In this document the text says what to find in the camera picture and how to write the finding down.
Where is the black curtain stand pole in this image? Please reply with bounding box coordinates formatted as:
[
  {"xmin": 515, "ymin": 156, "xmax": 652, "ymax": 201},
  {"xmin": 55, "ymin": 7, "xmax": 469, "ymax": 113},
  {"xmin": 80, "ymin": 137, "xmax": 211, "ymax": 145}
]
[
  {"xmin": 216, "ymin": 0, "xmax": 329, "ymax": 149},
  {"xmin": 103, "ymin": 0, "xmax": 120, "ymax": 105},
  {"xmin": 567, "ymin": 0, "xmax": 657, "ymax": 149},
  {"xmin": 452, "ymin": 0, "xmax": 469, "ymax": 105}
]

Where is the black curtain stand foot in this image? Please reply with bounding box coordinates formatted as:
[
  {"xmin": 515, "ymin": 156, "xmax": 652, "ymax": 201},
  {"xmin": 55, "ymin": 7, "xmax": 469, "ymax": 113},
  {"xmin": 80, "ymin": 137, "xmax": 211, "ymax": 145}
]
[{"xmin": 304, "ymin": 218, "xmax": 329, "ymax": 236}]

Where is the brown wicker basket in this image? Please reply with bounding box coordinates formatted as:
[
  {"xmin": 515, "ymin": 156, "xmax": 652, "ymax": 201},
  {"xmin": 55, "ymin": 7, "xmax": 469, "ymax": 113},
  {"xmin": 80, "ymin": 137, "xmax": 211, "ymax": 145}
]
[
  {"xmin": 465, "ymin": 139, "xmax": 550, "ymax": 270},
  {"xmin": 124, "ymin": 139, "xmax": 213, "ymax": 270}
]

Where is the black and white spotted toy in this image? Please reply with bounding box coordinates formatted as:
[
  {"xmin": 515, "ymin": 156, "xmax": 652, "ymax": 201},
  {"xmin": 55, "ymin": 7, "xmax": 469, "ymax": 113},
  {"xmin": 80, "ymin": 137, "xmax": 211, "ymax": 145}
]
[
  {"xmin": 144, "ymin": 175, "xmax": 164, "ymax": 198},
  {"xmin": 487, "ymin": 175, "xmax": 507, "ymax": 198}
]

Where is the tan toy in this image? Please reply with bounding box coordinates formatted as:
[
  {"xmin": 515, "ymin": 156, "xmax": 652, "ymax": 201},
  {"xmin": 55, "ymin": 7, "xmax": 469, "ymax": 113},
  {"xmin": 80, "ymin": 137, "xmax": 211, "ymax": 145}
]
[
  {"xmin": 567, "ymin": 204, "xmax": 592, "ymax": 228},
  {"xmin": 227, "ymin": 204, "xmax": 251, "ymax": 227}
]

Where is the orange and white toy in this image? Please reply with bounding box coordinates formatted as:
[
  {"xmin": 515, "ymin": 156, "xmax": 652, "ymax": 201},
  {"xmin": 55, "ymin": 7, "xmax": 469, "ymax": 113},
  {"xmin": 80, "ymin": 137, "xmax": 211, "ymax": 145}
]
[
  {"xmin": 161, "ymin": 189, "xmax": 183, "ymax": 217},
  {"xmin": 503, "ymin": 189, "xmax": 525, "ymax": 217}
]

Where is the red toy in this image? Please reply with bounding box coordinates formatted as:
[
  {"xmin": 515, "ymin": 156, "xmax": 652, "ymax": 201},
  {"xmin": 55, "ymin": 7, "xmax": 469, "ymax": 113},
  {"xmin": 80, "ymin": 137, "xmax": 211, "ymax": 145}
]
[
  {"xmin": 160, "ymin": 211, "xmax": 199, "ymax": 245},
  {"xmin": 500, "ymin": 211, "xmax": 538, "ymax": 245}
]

···

Write every line of the material out again exactly.

Expected answer ->
In this document the text says what to find in the camera picture and how to write the finding down.
Where is the black curtain stand pole in this image? Please reply with bounding box coordinates formatted as:
[
  {"xmin": 515, "ymin": 156, "xmax": 652, "ymax": 201},
  {"xmin": 55, "ymin": 7, "xmax": 469, "ymax": 113},
  {"xmin": 80, "ymin": 137, "xmax": 211, "ymax": 145}
]
[
  {"xmin": 216, "ymin": 0, "xmax": 329, "ymax": 149},
  {"xmin": 103, "ymin": 0, "xmax": 120, "ymax": 105},
  {"xmin": 567, "ymin": 0, "xmax": 657, "ymax": 149},
  {"xmin": 452, "ymin": 0, "xmax": 469, "ymax": 105}
]

Where is the black curtain stand foot in this image? Please reply with bounding box coordinates formatted as:
[
  {"xmin": 515, "ymin": 156, "xmax": 652, "ymax": 201},
  {"xmin": 55, "ymin": 7, "xmax": 469, "ymax": 113},
  {"xmin": 80, "ymin": 137, "xmax": 211, "ymax": 145}
]
[{"xmin": 304, "ymin": 218, "xmax": 329, "ymax": 236}]

Where is the brown wicker basket in this image? Please reply with bounding box coordinates formatted as:
[
  {"xmin": 515, "ymin": 156, "xmax": 652, "ymax": 201},
  {"xmin": 55, "ymin": 7, "xmax": 469, "ymax": 113},
  {"xmin": 80, "ymin": 137, "xmax": 211, "ymax": 145}
]
[
  {"xmin": 465, "ymin": 139, "xmax": 550, "ymax": 270},
  {"xmin": 124, "ymin": 139, "xmax": 213, "ymax": 270}
]

Where is the black and white spotted toy in this image? Please reply with bounding box coordinates formatted as:
[
  {"xmin": 515, "ymin": 156, "xmax": 652, "ymax": 201},
  {"xmin": 55, "ymin": 7, "xmax": 469, "ymax": 113},
  {"xmin": 80, "ymin": 137, "xmax": 211, "ymax": 145}
]
[
  {"xmin": 144, "ymin": 175, "xmax": 164, "ymax": 198},
  {"xmin": 487, "ymin": 175, "xmax": 507, "ymax": 198}
]

Where is the tan toy in this image? Please reply with bounding box coordinates formatted as:
[
  {"xmin": 515, "ymin": 156, "xmax": 652, "ymax": 201},
  {"xmin": 55, "ymin": 7, "xmax": 469, "ymax": 113},
  {"xmin": 80, "ymin": 137, "xmax": 211, "ymax": 145}
]
[
  {"xmin": 567, "ymin": 204, "xmax": 592, "ymax": 228},
  {"xmin": 227, "ymin": 204, "xmax": 251, "ymax": 227}
]

Where is the orange and white toy in this image? Please reply with bounding box coordinates formatted as:
[
  {"xmin": 515, "ymin": 156, "xmax": 652, "ymax": 201},
  {"xmin": 55, "ymin": 7, "xmax": 469, "ymax": 113},
  {"xmin": 80, "ymin": 137, "xmax": 211, "ymax": 145}
]
[
  {"xmin": 161, "ymin": 189, "xmax": 183, "ymax": 217},
  {"xmin": 503, "ymin": 189, "xmax": 525, "ymax": 217}
]

Where is the red toy in this image? Please reply with bounding box coordinates formatted as:
[
  {"xmin": 515, "ymin": 156, "xmax": 652, "ymax": 201},
  {"xmin": 55, "ymin": 7, "xmax": 469, "ymax": 113},
  {"xmin": 80, "ymin": 137, "xmax": 211, "ymax": 145}
]
[
  {"xmin": 160, "ymin": 211, "xmax": 199, "ymax": 245},
  {"xmin": 500, "ymin": 211, "xmax": 538, "ymax": 245}
]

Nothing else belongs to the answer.